Your objective => Copying exactly, give the lines in the material below from the one with "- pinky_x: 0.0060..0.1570" to the one with "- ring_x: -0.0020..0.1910", ends included, and nothing besides.

Material shown =>

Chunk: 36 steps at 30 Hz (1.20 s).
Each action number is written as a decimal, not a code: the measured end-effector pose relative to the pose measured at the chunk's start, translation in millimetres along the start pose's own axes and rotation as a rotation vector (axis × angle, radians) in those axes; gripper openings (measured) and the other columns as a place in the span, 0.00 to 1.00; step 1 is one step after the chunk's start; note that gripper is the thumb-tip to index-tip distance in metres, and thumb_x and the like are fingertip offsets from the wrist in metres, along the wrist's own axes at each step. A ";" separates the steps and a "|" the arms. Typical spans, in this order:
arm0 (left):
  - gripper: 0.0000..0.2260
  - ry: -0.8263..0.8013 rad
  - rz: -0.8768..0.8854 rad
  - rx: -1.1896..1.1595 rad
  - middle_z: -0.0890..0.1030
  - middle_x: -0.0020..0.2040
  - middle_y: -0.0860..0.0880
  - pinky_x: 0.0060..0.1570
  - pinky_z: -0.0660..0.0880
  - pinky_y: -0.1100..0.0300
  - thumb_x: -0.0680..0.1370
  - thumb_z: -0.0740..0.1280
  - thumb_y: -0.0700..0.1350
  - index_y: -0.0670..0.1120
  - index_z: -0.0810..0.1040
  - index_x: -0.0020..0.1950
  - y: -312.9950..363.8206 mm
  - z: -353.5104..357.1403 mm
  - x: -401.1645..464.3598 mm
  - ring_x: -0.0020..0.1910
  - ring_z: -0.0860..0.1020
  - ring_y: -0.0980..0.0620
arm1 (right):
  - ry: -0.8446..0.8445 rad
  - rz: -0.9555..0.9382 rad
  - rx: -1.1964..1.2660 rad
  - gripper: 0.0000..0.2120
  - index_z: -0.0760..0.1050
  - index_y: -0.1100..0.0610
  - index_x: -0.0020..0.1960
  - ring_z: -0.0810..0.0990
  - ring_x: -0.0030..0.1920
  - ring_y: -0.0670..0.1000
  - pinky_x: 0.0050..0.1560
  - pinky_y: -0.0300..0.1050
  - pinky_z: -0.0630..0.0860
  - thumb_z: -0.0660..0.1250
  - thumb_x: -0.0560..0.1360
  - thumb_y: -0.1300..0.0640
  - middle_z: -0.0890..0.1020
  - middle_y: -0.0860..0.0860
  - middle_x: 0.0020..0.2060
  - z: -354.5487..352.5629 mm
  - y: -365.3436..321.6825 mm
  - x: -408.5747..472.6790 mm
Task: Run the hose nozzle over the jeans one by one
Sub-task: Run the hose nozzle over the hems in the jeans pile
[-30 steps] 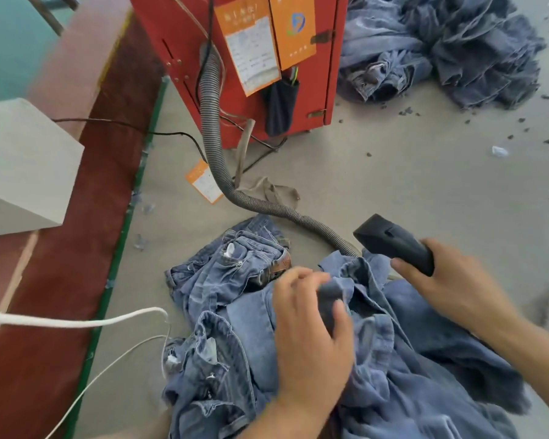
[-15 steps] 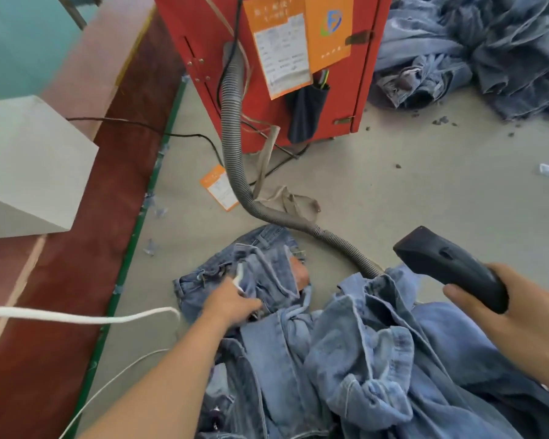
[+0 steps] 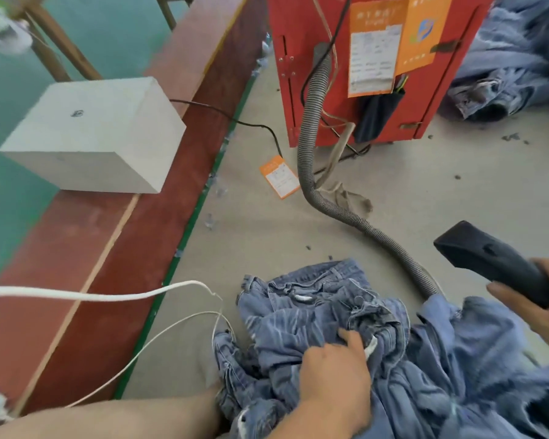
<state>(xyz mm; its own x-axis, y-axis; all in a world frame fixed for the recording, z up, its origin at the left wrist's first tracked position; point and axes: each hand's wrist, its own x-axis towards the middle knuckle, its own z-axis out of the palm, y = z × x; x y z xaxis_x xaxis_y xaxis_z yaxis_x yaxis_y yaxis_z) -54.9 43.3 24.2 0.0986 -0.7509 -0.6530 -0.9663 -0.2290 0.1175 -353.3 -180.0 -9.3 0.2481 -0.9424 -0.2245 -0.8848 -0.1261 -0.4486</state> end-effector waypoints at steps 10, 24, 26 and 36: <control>0.34 0.146 -0.047 0.029 0.81 0.52 0.42 0.39 0.67 0.52 0.80 0.65 0.49 0.40 0.52 0.80 0.4 6.6 -8.3 0.47 0.81 0.41 | -0.237 -0.237 -0.065 0.17 0.65 0.32 0.57 0.80 0.34 0.37 0.29 0.36 0.70 0.67 0.73 0.32 0.81 0.41 0.34 -29.6 -142.7 -64.1; 0.36 0.125 -0.055 0.014 0.73 0.70 0.50 0.52 0.74 0.52 0.79 0.61 0.59 0.55 0.46 0.81 1.6 6.2 -9.5 0.57 0.81 0.41 | -0.251 -0.333 -0.019 0.19 0.72 0.45 0.64 0.81 0.41 0.48 0.43 0.49 0.80 0.66 0.79 0.36 0.82 0.45 0.43 -4.3 -181.0 -45.8; 0.36 0.147 -0.058 0.021 0.72 0.72 0.51 0.55 0.75 0.53 0.80 0.61 0.60 0.56 0.46 0.82 2.4 4.4 -7.9 0.58 0.81 0.43 | -0.325 -0.313 -0.030 0.15 0.75 0.45 0.59 0.81 0.38 0.45 0.40 0.45 0.78 0.68 0.78 0.37 0.82 0.45 0.39 -24.3 -165.7 -40.9; 0.19 0.895 0.246 0.122 0.76 0.32 0.45 0.24 0.71 0.54 0.74 0.58 0.38 0.52 0.88 0.49 15.8 24.4 -28.5 0.22 0.71 0.45 | -0.589 -0.374 -0.170 0.13 0.78 0.51 0.54 0.83 0.42 0.53 0.43 0.50 0.81 0.70 0.77 0.42 0.84 0.50 0.42 -14.1 -168.6 -50.0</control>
<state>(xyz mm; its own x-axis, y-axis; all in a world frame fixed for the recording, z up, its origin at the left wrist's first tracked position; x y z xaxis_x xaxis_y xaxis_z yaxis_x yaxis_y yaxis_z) -78.8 76.2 26.4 -0.0144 -0.9788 0.2044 -0.9976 0.0279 0.0632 -222.0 -115.9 89.8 0.6761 -0.5085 -0.5333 -0.7360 -0.4998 -0.4565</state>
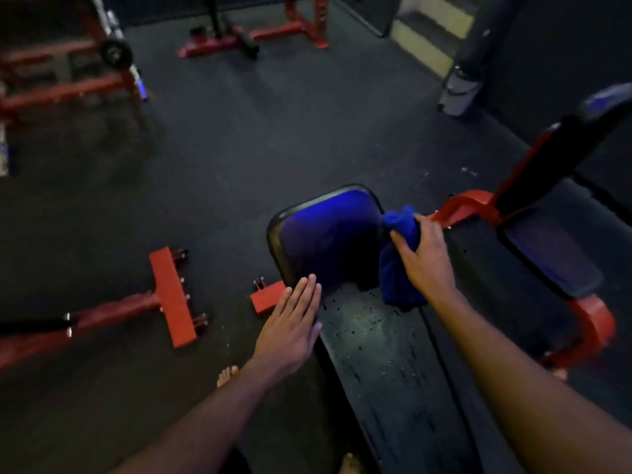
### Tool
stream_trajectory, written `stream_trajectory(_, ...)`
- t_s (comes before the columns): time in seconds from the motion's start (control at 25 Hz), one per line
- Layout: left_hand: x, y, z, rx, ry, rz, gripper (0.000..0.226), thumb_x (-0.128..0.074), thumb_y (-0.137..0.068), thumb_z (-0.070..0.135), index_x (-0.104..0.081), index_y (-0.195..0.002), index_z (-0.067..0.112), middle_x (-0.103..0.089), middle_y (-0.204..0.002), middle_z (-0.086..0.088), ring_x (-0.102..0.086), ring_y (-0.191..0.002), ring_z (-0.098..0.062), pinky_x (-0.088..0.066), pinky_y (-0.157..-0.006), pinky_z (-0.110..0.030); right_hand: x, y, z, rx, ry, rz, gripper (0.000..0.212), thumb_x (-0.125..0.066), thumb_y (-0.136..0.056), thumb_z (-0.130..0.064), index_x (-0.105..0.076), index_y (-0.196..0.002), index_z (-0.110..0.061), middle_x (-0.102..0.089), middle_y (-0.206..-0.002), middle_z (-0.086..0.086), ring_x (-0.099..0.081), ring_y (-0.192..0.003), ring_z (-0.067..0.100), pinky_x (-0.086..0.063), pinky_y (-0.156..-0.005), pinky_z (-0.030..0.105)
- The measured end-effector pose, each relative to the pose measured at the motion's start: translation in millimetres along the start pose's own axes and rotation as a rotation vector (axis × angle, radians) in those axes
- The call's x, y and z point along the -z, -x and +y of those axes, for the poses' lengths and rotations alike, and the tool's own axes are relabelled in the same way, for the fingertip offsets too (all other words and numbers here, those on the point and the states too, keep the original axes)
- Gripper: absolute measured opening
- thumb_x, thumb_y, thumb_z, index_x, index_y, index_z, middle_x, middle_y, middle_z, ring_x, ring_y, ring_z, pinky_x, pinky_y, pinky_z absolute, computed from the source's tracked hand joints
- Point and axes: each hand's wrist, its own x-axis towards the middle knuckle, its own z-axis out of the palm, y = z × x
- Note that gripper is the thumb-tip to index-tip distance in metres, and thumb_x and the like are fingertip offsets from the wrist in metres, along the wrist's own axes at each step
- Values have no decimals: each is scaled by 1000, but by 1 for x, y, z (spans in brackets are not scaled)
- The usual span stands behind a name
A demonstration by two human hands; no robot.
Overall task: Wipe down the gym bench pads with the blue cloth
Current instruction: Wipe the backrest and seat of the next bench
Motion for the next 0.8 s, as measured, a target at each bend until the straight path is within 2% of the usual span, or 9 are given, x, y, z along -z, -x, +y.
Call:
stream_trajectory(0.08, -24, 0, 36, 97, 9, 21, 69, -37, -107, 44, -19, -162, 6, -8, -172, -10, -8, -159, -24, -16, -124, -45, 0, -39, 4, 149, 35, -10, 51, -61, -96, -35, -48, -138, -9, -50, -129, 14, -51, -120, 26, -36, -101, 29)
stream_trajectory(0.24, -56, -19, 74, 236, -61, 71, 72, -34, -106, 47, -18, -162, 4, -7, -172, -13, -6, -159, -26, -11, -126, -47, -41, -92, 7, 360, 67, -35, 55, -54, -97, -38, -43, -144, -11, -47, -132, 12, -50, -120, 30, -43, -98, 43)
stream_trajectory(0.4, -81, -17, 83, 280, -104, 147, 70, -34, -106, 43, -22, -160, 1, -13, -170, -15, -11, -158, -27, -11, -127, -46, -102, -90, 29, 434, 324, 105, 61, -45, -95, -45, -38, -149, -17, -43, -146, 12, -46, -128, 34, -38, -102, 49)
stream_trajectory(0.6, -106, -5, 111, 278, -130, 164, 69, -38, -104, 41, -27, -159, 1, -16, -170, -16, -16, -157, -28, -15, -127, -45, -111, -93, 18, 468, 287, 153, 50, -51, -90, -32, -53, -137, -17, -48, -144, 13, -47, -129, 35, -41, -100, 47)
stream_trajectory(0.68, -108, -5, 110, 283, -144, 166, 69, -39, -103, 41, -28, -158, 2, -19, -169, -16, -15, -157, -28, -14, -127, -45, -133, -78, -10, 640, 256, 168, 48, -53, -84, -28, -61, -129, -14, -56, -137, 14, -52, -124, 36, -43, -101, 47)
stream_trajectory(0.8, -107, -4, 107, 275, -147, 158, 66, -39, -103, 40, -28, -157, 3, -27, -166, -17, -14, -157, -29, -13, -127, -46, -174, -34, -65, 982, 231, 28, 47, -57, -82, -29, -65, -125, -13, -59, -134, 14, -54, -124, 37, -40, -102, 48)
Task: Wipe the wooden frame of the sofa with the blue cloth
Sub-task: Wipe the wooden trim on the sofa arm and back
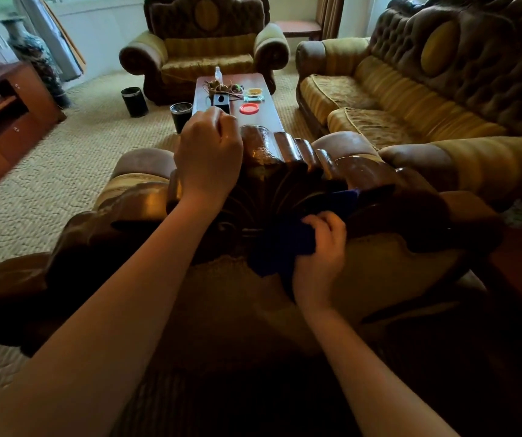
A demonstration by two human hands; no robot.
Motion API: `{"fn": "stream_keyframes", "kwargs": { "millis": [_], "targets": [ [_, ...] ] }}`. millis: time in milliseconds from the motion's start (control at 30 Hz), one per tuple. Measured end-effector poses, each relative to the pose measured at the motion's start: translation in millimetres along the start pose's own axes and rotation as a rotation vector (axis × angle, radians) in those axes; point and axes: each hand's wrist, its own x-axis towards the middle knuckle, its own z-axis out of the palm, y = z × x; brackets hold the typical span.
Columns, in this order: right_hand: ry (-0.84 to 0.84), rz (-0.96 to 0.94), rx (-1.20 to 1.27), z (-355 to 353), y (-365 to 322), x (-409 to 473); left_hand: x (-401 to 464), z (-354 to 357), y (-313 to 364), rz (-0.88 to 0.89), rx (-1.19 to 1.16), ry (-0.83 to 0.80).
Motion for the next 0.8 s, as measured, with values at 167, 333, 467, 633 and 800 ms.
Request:
{"fn": "stream_keyframes", "kwargs": {
  "millis": [167, 333, 467, 633, 800],
  "targets": [
    [-0.256, -0.512, -0.046, -22, 26, 31, 1, 2, -3, 0.005, 0.004, -0.014],
    [-0.069, -0.191, 0.035, 0, 19, 7, 2, -2, -7, 0.012, -0.034, -0.010],
    [-0.032, -0.258, 0.071, 10, 9, 2, 4, -7, -1, -0.072, -0.152, -0.081],
    [-0.375, -0.541, 0.122, 34, -17, -17, 9, -13, -7, -0.171, -0.305, -0.039],
    [-0.535, -0.726, 0.024, 53, -52, -11, 9, -12, -7, -0.177, -0.304, -0.063]
  ]
}}
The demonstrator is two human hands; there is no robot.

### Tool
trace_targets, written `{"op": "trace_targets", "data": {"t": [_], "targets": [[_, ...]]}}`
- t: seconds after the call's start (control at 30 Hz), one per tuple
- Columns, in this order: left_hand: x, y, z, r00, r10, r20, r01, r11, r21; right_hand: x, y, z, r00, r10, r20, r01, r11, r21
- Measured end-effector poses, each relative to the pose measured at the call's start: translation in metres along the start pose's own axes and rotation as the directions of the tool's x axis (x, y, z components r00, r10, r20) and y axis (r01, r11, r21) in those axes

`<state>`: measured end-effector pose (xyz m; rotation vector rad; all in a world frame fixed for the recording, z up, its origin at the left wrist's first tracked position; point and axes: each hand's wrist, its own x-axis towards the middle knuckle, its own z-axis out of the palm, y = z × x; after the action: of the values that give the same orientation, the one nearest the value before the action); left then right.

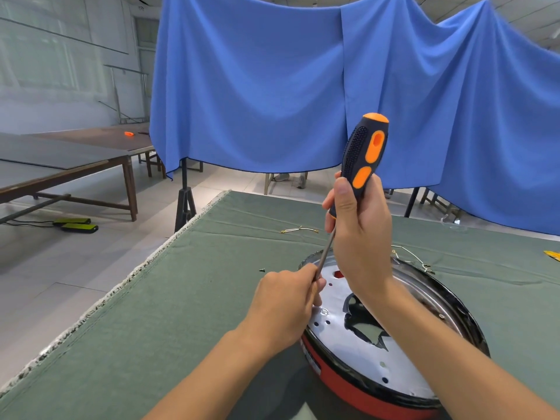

Task response =>
  - pinky_x: 0.0060..0.1570
  - pinky_z: -0.0660..0.0880
  - pinky_y: -0.1100..0.0300
  - thumb_x: -0.0680..0.1370
  - thumb_z: -0.0740..0.1280
  - thumb_y: -0.0700..0.1350
  - index_y: -0.0670..0.1120
  - index_z: -0.0810..0.1040
  - index_x: -0.0020..0.1950
  - y: -312.9950..363.8206 mm
  - z: -353.5104..357.1403 mm
  - x: -401.1645..464.3598 mm
  - ring_x: -0.0020..0.1910

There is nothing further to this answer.